■ Aim of the task ■
Write out, exactly and only, the lines that run from the top of the records to the line with "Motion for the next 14". Include both ends; exclude pictures.

Listed entries Start Marker

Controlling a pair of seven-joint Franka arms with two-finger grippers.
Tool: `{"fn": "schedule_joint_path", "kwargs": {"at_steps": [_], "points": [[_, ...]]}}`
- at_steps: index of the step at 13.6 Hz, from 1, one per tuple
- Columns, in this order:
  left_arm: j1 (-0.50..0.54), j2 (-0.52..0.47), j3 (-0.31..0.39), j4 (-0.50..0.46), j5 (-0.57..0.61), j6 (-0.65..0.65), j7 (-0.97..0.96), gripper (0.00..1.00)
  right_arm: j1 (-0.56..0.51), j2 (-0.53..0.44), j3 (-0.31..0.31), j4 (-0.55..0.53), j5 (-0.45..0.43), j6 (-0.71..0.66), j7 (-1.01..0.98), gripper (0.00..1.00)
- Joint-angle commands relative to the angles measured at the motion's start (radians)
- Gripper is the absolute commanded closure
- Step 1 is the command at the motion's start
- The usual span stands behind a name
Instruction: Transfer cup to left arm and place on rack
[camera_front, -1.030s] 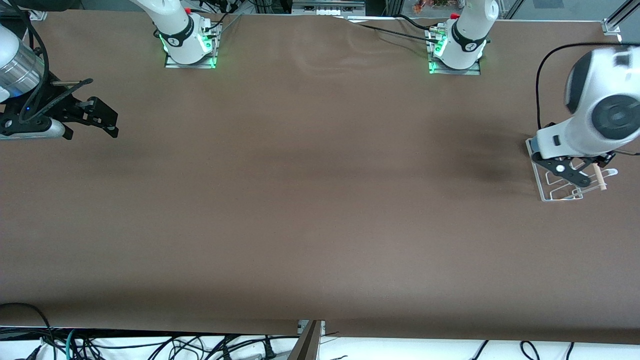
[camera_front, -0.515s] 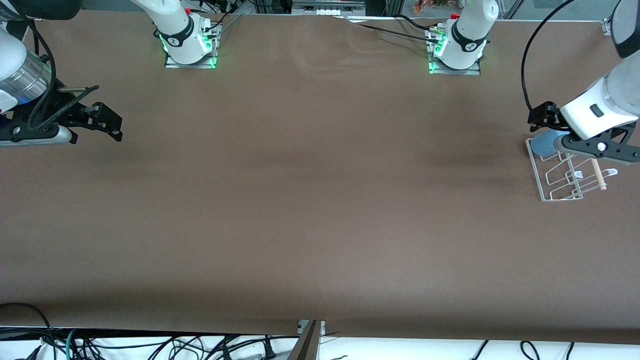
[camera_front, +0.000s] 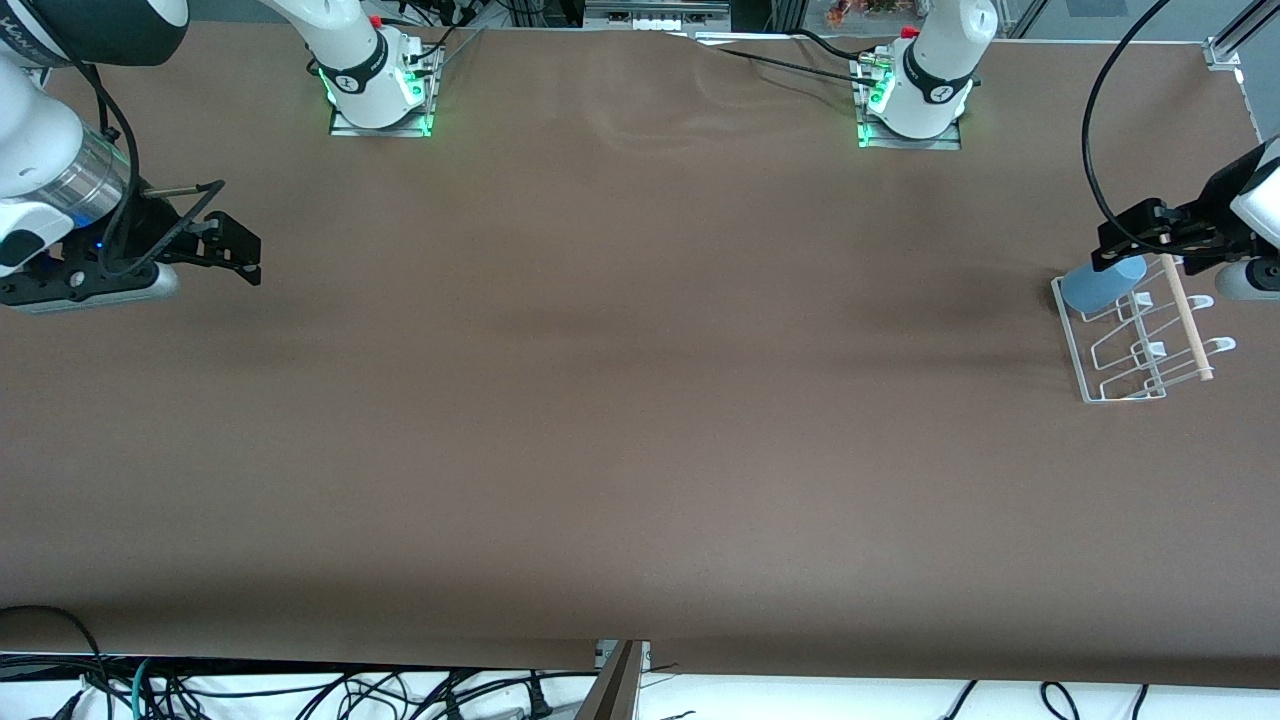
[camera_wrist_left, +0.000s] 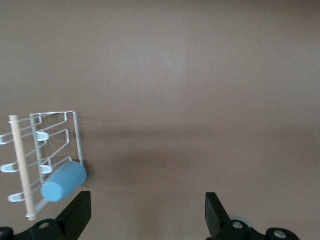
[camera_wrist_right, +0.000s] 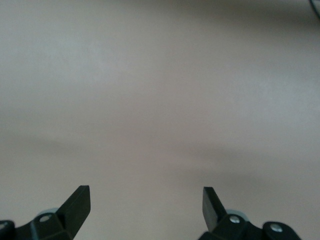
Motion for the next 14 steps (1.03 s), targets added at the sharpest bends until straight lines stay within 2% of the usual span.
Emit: {"fn": "schedule_joint_path", "kwargs": {"at_steps": [1,3,4,6,14], "points": [[-0.007,-0.021,-0.004,-0.010,-0.022,-0.010,-0.063,0.00,-0.007,-0.005,-0.006,0.000,0.006,-0.043,-0.048,0.01],[-0.002,-0.037,-0.052,-0.028,0.034,-0.015,-0.071,0.00,-0.007,-0.018,-0.006,-0.025,0.026,-0.049,-0.049,0.01],[0.008,-0.037,-0.052,-0.037,0.034,-0.013,-0.071,0.00,-0.007,-0.018,-0.006,-0.025,0.054,-0.052,-0.049,0.01],[0.039,-0.027,-0.055,-0.038,0.017,-0.004,-0.061,0.00,-0.006,-0.023,-0.003,-0.025,0.054,-0.051,-0.037,0.01],[0.027,0.005,-0.055,-0.008,0.012,-0.012,-0.066,0.00,0.001,-0.021,0.000,-0.016,0.046,-0.039,-0.046,0.01]]}}
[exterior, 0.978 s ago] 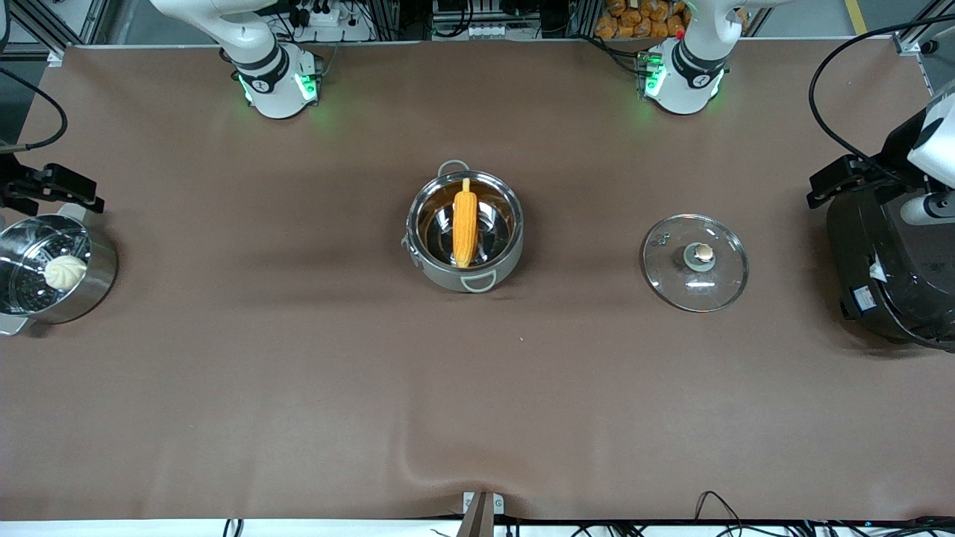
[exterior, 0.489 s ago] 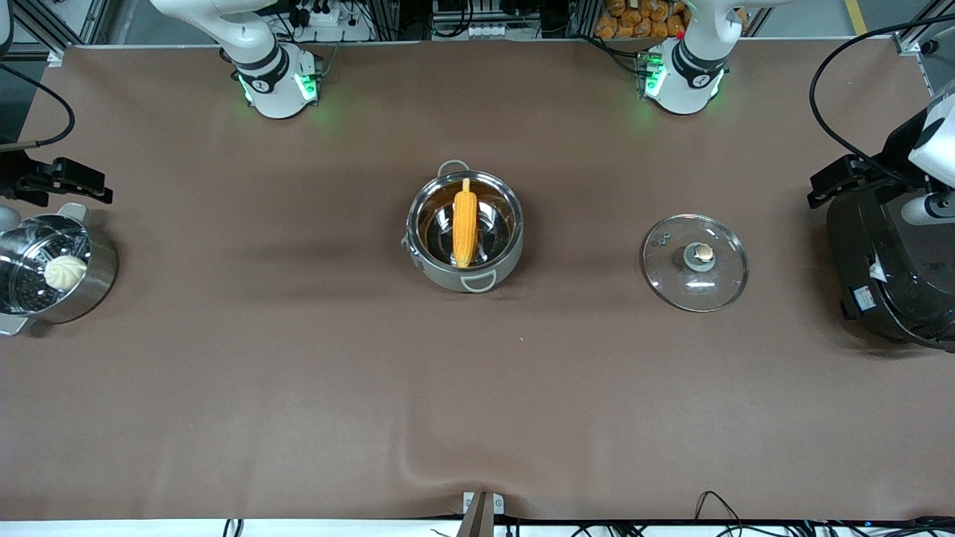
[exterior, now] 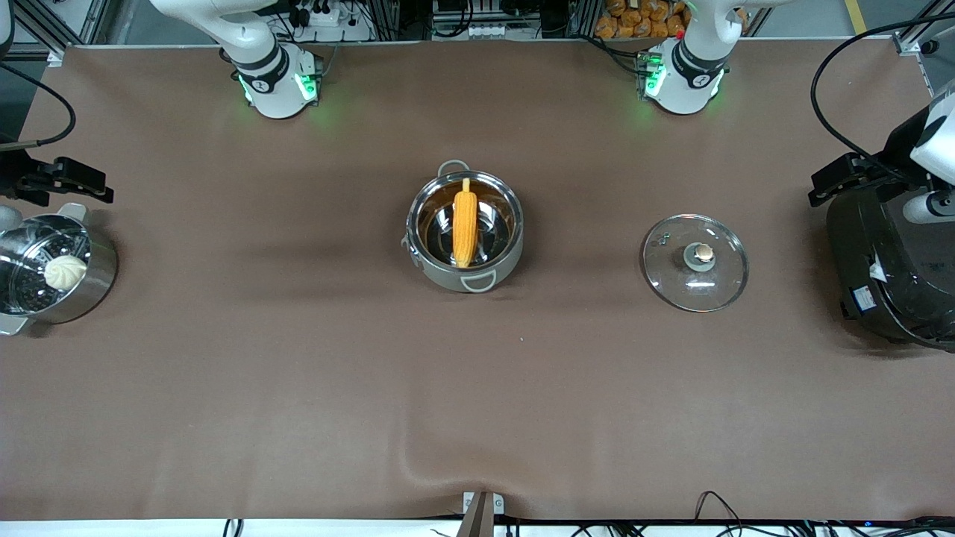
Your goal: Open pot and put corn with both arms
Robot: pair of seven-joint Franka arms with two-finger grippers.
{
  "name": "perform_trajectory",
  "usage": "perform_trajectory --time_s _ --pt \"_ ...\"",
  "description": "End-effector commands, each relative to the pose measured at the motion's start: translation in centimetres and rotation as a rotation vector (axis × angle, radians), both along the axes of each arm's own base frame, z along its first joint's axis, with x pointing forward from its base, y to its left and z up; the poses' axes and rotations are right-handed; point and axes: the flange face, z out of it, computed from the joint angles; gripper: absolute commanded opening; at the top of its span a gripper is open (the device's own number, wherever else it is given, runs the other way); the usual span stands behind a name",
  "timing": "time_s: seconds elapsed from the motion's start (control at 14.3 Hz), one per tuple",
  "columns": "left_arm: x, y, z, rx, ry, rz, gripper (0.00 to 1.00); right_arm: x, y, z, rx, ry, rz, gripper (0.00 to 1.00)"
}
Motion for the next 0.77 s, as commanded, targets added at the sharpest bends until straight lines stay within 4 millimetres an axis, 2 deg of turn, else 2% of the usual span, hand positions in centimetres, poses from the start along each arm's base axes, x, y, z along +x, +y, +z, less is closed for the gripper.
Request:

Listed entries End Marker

■ Task result ■
Controlling a pair of seven-joint Franka arms with two-finger grippers.
Tool: `{"fn": "schedule_joint_path", "kwargs": {"at_steps": [_], "points": [[_, ...]]}}`
- at_steps: index of the step at 13.6 Hz, from 1, one per tuple
- Columns, in this order:
  left_arm: j1 (-0.50..0.54), j2 (-0.52..0.47), j3 (-0.31..0.39), j4 (-0.50..0.46), j5 (-0.57..0.61), j6 (-0.65..0.65), j7 (-0.97..0.96), gripper (0.00..1.00)
  right_arm: j1 (-0.56..0.51), j2 (-0.53..0.44), j3 (-0.31..0.31), j4 (-0.55..0.53), j5 (-0.45..0.43), j6 (-0.71..0.66), j7 (-1.01..0.98), gripper (0.00..1.00)
- Joint-angle commands relative to the angles measured at the motion's start (radians)
- Gripper is the absolute commanded closure
- Step 1 is the command at the motion's start
- The usual span stands behind a name
Instruction: Transfer cup to left arm and place on rack
[camera_front, -1.030s] 
[camera_front, -0.515s] 
[camera_front, +0.000s] 
[camera_wrist_left, +0.000s] 
[camera_wrist_right, +0.000s] 
Motion for the next 14 steps (1.03 s), targets added at the sharpest bends until straight lines stay within 2% of the usual span.

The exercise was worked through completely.